Merge pull request #193 from fzyzcjy/feat/fix_mnnvl

Allow using MNNVL
2025-06-26 18:28:11 +00:00 · 2025-06-08 13:05:08 +08:00 · 2025-06-08 13:05:08 +08:00 · 11a0b0e1a3
commit 11a0b0e1a3
parent c8dceba110 4cd951700e
1 changed files with 6 additions and 3 deletions
--- a/deep_ep/buffer.py
+++ b/deep_ep/buffer.py
@ -32,7 +32,8 @@ class Buffer:
    def __init__(self, group: dist.ProcessGroup,
                 num_nvl_bytes: int = 0, num_rdma_bytes: int = 0,
                 low_latency_mode: bool = False, num_qps_per_rank: int = 12,
-                 allow_nvlink_for_low_latency_mode: bool = True) -> None:
+                 allow_nvlink_for_low_latency_mode: bool = True,
+                 allow_mnnvl: bool = False) -> None:
        """
        Initialize the communication buffer.

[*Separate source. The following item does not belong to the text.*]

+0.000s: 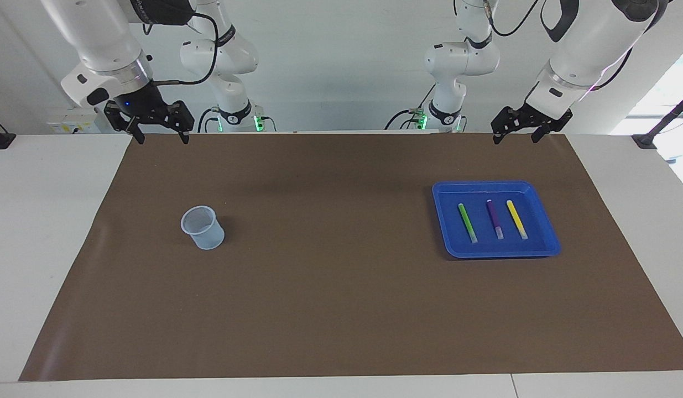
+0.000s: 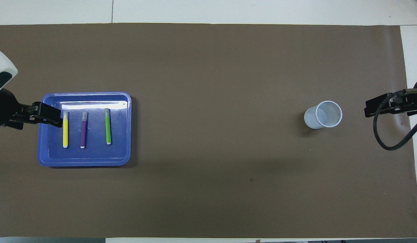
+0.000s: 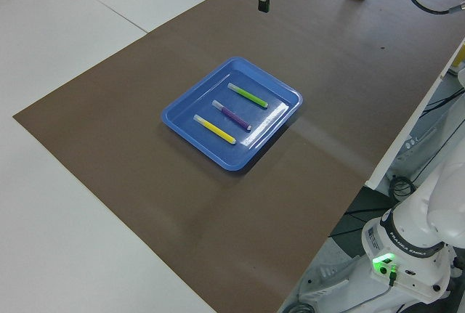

@ -47,6 +48,7 @@ class Buffer:
                this is somehow incompatible with the hook-based overlapping.
                Warning: PCIe connections may lead to errors due to memory ordering issues,
                please make sure all connections are via NVLink.
+            allow_mnnvl: whether to allow MNNVL
        """

        # Initialize the CPP runtime
@ -88,8 +90,9 @@ class Buffer:
            # NOTES: NVSHMEM initialization requires at least 256 MiB
            os.environ['NVSHMEM_CUMEM_GRANULARITY'] = f'{2 ** 29}'

-            # Disable multi-node NVLink detection
-            os.environ['NVSHMEM_DISABLE_MNNVL'] = '1'
+            if not allow_mnnvl:
+                # Disable multi-node NVLink detection
+                os.environ['NVSHMEM_DISABLE_MNNVL'] = '1'

            # Synchronize using the root ID
            nvshmem_unique_ids = [None, ] * self.group_size